Data entries:
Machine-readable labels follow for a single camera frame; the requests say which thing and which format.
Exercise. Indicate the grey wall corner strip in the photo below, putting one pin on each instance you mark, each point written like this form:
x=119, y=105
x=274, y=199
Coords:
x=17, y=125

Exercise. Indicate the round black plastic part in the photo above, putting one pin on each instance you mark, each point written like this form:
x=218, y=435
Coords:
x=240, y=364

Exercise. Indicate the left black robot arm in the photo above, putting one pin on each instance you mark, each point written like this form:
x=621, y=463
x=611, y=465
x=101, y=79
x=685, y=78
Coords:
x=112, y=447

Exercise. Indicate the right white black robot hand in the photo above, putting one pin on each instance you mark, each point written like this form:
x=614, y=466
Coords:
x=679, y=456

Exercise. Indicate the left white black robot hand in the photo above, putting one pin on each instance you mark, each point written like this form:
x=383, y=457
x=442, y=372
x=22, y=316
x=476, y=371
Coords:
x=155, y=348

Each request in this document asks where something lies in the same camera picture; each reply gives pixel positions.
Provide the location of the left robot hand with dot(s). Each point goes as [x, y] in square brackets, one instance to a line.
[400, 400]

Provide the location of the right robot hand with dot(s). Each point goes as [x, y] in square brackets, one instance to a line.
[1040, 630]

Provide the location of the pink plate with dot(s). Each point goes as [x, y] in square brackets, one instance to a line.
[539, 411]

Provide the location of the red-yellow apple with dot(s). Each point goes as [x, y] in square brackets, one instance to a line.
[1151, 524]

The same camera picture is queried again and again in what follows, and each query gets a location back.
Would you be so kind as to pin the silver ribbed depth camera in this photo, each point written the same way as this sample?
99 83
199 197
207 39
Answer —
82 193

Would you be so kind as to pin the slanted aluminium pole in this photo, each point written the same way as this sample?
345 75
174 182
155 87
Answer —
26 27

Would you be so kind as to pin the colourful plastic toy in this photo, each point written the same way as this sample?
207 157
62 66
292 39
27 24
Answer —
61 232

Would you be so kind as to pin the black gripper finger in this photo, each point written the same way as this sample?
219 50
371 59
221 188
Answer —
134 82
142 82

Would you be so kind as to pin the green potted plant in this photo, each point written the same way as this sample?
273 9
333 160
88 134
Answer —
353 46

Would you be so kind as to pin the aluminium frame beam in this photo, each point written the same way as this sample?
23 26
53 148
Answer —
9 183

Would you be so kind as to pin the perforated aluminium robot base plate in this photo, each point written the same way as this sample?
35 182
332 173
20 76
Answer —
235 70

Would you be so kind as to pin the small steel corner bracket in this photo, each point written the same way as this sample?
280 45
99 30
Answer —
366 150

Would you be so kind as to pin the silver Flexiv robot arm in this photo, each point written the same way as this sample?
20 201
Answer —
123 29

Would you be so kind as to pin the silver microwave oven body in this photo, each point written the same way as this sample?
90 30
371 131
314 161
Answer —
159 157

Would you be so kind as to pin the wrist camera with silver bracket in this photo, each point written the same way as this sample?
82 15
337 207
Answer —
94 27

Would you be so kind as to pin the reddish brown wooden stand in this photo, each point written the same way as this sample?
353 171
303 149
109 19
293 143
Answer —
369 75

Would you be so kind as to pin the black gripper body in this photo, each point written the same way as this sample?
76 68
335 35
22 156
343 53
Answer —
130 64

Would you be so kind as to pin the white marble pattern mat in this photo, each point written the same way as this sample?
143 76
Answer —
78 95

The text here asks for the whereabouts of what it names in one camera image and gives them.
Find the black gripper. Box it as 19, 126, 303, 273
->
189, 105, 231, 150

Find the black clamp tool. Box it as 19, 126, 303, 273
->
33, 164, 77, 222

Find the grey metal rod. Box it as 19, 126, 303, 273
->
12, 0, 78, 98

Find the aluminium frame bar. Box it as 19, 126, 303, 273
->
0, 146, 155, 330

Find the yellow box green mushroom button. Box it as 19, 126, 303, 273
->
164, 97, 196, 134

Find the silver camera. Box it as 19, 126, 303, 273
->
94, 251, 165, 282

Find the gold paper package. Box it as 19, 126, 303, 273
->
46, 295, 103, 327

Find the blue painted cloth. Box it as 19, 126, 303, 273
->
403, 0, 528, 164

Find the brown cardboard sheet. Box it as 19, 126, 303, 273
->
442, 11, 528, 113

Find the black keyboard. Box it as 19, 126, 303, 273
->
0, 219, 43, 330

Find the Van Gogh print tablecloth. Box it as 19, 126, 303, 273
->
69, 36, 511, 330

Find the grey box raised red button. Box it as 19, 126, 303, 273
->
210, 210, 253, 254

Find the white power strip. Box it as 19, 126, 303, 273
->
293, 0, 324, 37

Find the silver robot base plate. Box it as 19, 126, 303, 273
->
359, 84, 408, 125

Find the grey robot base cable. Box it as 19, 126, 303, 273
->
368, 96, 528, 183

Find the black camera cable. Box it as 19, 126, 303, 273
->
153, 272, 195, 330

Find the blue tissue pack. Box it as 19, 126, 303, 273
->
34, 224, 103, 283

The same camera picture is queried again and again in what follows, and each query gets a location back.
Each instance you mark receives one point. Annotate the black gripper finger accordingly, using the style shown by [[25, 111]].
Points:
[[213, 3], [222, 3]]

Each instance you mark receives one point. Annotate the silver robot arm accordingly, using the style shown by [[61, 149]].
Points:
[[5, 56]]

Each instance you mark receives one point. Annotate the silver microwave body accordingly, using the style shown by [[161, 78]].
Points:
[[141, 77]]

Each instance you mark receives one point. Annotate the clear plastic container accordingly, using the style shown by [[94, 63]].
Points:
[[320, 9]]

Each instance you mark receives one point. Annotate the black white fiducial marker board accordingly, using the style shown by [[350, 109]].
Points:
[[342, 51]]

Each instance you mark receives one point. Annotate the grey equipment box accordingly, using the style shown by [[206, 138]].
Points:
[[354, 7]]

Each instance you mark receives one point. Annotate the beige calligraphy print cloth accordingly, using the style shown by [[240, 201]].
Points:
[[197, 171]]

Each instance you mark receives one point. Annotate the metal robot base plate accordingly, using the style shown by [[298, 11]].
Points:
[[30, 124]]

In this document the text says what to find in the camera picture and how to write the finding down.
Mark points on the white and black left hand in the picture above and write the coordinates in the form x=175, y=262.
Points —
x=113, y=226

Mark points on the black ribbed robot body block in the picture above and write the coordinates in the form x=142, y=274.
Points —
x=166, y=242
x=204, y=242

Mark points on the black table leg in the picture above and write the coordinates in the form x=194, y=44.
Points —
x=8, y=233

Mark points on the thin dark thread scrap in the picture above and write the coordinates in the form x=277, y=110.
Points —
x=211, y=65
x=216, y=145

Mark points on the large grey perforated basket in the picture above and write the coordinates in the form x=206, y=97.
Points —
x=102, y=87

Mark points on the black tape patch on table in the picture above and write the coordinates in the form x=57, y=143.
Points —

Exercise objective:
Say how many lines above contain the string "gives". Answer with the number only.

Response to the exercise:
2